The whole listing is to be retyped exactly as it appears.

^^^^^^^^^^^^^^^^

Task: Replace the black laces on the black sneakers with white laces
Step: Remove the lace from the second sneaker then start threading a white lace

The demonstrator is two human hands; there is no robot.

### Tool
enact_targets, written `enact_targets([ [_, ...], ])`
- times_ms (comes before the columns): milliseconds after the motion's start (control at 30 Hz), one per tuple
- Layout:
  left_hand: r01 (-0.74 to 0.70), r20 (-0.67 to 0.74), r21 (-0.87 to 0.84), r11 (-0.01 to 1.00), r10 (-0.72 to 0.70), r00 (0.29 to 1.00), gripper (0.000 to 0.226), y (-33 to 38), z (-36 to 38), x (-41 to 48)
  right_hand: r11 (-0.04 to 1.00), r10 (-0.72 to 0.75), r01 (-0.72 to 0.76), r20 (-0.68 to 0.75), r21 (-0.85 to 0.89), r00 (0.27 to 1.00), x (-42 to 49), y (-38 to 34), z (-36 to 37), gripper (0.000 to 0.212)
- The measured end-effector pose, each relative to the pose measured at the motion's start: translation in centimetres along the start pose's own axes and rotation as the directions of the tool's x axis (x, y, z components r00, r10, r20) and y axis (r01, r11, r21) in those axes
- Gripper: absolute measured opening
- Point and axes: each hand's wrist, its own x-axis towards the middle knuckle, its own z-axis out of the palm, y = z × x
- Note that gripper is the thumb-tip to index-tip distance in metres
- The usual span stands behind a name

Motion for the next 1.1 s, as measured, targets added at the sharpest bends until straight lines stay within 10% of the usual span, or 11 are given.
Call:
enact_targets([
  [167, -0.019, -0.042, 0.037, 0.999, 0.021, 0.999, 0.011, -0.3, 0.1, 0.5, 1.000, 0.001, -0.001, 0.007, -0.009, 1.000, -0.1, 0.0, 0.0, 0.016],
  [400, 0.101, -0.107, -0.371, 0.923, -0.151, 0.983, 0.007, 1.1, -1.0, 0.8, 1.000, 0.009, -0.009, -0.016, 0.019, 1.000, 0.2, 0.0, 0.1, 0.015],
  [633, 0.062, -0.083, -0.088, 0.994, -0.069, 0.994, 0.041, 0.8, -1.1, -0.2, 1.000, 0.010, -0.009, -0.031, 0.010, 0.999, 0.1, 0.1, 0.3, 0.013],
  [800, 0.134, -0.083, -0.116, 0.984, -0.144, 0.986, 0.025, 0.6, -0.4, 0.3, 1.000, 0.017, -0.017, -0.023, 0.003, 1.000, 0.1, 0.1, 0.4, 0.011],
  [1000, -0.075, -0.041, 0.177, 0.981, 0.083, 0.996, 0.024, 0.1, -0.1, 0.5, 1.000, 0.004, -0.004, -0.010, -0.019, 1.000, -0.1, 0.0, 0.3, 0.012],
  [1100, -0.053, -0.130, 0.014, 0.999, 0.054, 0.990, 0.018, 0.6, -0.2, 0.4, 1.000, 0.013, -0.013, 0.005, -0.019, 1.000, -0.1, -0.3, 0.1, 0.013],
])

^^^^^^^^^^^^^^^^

**Result for this exercise:**
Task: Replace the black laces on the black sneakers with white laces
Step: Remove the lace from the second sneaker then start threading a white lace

The demonstrator is two human hands; there is no robot.

### Tool
enact_targets, written `enact_targets([ [_, ...], ])`
- times_ms (comes before the columns): milliseconds after the motion's start (control at 30 Hz), one per tuple
- Layout:
  left_hand: r01 (-0.74 to 0.70), r20 (-0.67 to 0.74), r21 (-0.87 to 0.84), r11 (-0.01 to 1.00), r10 (-0.72 to 0.70), r00 (0.29 to 1.00), gripper (0.000 to 0.226), y (-33 to 38), z (-36 to 38), x (-41 to 48)
  right_hand: r11 (-0.04 to 1.00), r10 (-0.72 to 0.75), r01 (-0.72 to 0.76), r20 (-0.68 to 0.75), r21 (-0.85 to 0.89), r00 (0.27 to 1.00), x (-42 to 49), y (-38 to 34), z (-36 to 37), gripper (0.000 to 0.212)
- The measured end-effector pose, each relative to the pose measured at the motion's start: translation in centimetres along the start pose's own axes and rotation as the directions of the tool's x axis (x, y, z components r00, r10, r20) and y axis (r01, r11, r21) in those axes
- Gripper: absolute measured opening
- Point and axes: each hand's wrist, its own x-axis towards the middle knuckle, its own z-axis out of the palm, y = z × x
- Note that gripper is the thumb-tip to index-tip distance in metres
- The usual span stands behind a name

Motion for the next 1.1 s, as measured, targets added at the sharpest bends until straight lines stay within 10% of the usual span, or 11 are given.
Call:
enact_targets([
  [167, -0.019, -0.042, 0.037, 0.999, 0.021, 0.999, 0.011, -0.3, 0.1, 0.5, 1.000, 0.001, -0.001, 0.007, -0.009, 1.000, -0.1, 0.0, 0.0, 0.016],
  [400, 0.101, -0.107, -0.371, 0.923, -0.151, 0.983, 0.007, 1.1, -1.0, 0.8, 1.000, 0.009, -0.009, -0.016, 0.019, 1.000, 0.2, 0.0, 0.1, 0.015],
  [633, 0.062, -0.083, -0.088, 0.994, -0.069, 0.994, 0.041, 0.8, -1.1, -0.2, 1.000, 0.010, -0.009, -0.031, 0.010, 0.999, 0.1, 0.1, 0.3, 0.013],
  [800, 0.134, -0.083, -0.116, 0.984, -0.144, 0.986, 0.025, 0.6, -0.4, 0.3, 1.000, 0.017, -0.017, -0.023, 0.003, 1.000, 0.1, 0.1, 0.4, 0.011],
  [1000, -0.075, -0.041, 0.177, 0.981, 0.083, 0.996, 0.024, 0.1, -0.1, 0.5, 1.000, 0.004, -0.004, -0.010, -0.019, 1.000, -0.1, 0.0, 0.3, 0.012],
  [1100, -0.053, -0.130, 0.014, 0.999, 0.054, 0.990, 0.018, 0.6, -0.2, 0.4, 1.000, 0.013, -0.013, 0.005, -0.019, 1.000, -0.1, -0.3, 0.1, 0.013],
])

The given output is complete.